About this exercise - For each line of the data below that holds "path", copy the line.

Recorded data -
--
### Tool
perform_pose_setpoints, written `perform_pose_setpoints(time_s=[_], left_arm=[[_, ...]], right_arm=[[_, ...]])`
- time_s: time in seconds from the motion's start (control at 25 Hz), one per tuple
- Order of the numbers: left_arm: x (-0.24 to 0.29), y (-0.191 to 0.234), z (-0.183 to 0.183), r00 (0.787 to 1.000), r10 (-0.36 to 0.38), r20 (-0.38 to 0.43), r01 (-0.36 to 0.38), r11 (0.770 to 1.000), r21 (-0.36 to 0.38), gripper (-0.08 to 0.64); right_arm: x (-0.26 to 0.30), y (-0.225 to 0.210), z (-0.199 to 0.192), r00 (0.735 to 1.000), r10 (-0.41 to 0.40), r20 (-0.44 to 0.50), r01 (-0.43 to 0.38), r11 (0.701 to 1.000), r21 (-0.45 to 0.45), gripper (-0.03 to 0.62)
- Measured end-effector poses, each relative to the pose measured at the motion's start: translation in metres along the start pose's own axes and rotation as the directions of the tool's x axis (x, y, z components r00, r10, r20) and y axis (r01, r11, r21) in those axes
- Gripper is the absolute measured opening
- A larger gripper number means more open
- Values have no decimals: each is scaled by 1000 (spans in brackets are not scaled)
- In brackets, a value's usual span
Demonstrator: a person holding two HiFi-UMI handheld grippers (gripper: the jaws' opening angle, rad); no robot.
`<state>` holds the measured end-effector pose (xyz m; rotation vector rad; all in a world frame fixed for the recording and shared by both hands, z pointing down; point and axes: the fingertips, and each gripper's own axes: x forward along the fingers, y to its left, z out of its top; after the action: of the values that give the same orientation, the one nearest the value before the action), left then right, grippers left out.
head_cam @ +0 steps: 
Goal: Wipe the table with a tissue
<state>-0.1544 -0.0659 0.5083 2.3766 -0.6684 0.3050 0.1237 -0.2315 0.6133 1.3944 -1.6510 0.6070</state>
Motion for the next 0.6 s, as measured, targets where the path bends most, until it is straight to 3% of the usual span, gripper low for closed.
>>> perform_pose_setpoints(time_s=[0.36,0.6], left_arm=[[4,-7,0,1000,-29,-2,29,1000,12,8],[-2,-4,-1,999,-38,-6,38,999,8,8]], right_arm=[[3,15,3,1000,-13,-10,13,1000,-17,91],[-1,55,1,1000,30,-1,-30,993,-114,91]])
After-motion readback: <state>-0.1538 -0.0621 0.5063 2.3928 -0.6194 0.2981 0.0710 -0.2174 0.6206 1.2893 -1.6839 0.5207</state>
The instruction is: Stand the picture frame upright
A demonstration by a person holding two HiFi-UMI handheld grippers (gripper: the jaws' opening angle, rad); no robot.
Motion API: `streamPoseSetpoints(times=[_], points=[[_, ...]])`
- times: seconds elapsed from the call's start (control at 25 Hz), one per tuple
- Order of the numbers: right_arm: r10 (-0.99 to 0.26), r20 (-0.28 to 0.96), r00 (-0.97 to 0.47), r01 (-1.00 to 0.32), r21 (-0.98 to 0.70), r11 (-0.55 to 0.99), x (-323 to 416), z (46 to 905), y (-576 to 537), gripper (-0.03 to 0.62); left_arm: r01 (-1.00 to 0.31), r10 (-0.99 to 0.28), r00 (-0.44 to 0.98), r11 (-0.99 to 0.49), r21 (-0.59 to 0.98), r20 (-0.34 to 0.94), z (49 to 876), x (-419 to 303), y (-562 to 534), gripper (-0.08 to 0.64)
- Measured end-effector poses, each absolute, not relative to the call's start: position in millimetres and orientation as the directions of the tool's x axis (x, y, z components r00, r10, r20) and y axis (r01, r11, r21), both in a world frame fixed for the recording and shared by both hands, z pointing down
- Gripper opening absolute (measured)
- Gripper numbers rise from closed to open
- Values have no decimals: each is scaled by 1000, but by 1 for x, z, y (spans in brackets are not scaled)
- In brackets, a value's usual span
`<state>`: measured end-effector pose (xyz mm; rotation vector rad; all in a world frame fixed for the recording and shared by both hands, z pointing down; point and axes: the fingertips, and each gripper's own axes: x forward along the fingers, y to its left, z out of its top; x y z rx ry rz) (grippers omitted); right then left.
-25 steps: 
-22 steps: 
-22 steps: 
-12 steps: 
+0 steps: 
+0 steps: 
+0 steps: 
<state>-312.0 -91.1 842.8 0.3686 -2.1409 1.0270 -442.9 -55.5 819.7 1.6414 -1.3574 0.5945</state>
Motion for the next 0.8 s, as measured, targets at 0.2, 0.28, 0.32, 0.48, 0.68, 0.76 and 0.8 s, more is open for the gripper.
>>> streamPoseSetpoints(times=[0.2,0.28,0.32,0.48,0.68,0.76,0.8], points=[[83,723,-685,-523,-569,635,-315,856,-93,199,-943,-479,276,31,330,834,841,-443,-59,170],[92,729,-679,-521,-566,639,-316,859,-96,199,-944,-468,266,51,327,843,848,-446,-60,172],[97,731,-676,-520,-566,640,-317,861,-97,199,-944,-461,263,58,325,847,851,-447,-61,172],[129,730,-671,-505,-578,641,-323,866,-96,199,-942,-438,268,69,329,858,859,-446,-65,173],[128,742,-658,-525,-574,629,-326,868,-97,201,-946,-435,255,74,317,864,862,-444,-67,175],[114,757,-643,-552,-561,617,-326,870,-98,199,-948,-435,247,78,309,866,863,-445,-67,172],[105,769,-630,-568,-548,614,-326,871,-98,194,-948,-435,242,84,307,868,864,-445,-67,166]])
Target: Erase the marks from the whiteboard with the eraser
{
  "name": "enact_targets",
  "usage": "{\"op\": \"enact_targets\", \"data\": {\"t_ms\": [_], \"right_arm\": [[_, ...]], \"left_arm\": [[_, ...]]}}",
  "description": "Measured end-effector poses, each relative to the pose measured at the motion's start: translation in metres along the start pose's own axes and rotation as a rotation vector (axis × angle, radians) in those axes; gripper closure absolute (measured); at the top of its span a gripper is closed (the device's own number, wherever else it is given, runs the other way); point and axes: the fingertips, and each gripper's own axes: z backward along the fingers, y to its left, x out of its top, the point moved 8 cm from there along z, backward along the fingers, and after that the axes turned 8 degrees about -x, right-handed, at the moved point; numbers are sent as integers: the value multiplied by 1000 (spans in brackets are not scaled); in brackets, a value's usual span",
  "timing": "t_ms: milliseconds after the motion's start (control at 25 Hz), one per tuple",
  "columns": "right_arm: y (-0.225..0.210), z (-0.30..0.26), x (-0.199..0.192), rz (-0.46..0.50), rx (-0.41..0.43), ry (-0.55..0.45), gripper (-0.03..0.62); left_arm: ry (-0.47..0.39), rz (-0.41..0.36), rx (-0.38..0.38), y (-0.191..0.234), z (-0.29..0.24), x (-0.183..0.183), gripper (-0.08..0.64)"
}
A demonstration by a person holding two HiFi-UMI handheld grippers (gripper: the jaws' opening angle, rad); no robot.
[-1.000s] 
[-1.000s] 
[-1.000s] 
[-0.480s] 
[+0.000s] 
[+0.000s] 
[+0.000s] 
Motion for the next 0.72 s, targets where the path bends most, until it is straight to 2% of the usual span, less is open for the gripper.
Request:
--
Problem solution -
Motion for the next 0.6 s, as measured, targets where the path bends most, until it is straight to 3% of the usual span, gripper low for closed.
Motion for the next 0.72 s, targets where the path bends most, until it is straight to 2% of the usual span, less is open for the gripper.

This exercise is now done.